Bake something marvellous for May

There’s nothing quite like baking on a bright May afternoon. So we challenged Fran to bake us something marvellous to share with friends.

Fran’s delectible coffee sponge is an easy bake and perfect for a pleasant afternoon with friends and family. 

Why not bake it yourself and take a photo? We’ll feature your creation in the Trex Family BakeryJust Instagram it with #BakingWithTrex.

Coffee Sponge with a Coffee Icing and Toasted Almonds!
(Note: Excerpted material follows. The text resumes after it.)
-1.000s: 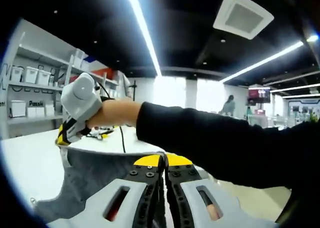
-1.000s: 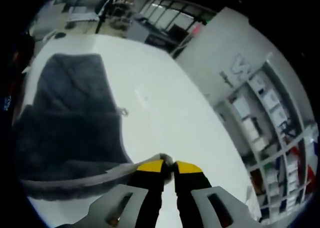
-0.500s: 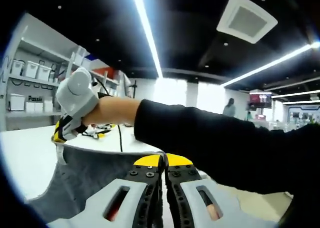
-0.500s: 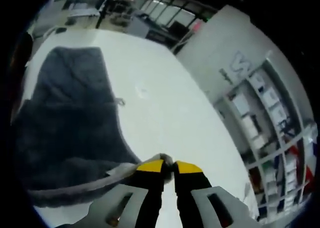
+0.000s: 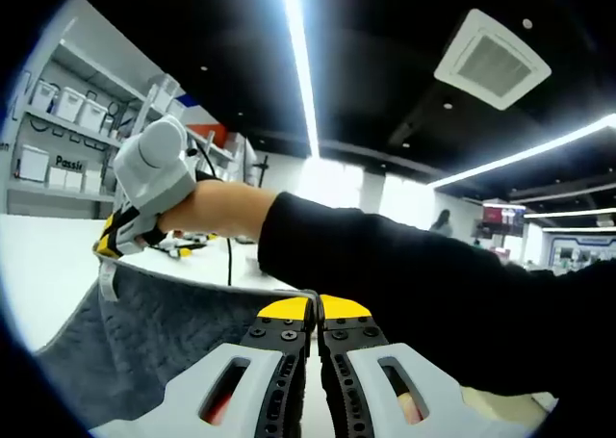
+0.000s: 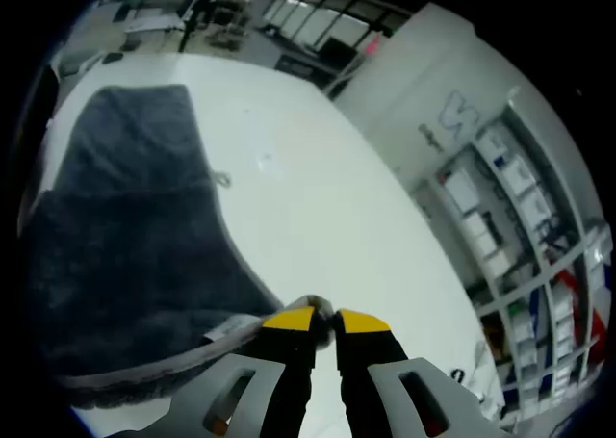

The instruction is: Open the folded towel by lifting each exposed corner and separating the folded layers until the towel lies flat within the target outline without major curled edges

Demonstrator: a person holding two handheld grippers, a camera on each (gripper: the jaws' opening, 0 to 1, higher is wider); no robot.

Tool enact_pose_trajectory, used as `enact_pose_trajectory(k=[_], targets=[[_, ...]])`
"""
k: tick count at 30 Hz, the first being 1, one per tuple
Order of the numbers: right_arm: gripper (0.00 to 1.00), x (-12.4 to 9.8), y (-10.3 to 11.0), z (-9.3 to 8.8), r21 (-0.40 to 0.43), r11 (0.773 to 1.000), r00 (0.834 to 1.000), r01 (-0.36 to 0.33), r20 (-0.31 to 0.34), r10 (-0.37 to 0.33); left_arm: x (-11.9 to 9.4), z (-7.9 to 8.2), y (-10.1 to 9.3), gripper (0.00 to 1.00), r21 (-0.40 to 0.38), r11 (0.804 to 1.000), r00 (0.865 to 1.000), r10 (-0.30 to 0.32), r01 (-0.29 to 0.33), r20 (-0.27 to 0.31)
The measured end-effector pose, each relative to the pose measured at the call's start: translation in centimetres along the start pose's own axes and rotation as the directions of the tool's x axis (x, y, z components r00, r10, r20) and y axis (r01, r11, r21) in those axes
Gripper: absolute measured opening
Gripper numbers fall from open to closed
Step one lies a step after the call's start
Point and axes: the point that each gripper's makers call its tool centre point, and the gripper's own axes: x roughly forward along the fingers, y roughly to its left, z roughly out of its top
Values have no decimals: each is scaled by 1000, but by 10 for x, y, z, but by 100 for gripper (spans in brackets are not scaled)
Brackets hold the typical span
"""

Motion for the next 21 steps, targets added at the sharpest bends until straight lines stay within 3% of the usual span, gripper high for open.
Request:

This is a great treat if you’re having a few friends over for dinner, or a great accompaniment to afternoon tea or 11ses. It's easy to make and the creamy icing and toasted almonds create a wonderful impact on the table. 

Ingredients

  • 150g caster sugar
  • 120g Trex
  • 3 eggs
  • 150g self raising flour
  • 1 1/2 tsp baking powder
  • 1 tbsp instant coffee in 1 tbsp hot water (I used a shot of Nespresso)

For the icing:

  • 80g Trex
  • 200g icing sugar
  • 1 1/2 tbsp instant coffee melted in 1 tbsp hot water (I used another shot of Nespresso)
  • Toasted flaked almonds to sprinkle

 

Step 1

Preheat the oven at 160°C, 325°F, gas mark 3. Baseline and grease two equally sized sandwich tins. Add the sugar and Trex to a bowl and whisk until very fluffy and a pale cream.

Step 2

Whisk the eggs in a mug with a fork and then add them gradually to the mixture with 1 tbsp of flour each time (don’t use all the flour).

Step 3

Add the rest of the flour and the baking powder to the mixture and fold it in gently. Then add the coffee to the mixture, still folding. Divide into the sandwich tins and cook for 30 minutes. 

Step 4

Meanwhile, cream the Trex and the icing sugar until light and fluffy. Then add the coffee. Whisk and leave in the fridge until the cake is done.

Step 5

Using a palette knife spread a little of the icing over one surface of the cake to create a ‘sandwich’ and then ice the rest of the cake with the remainder ­– you can be quite generous. Sprinkle with the toasted flaked almonds.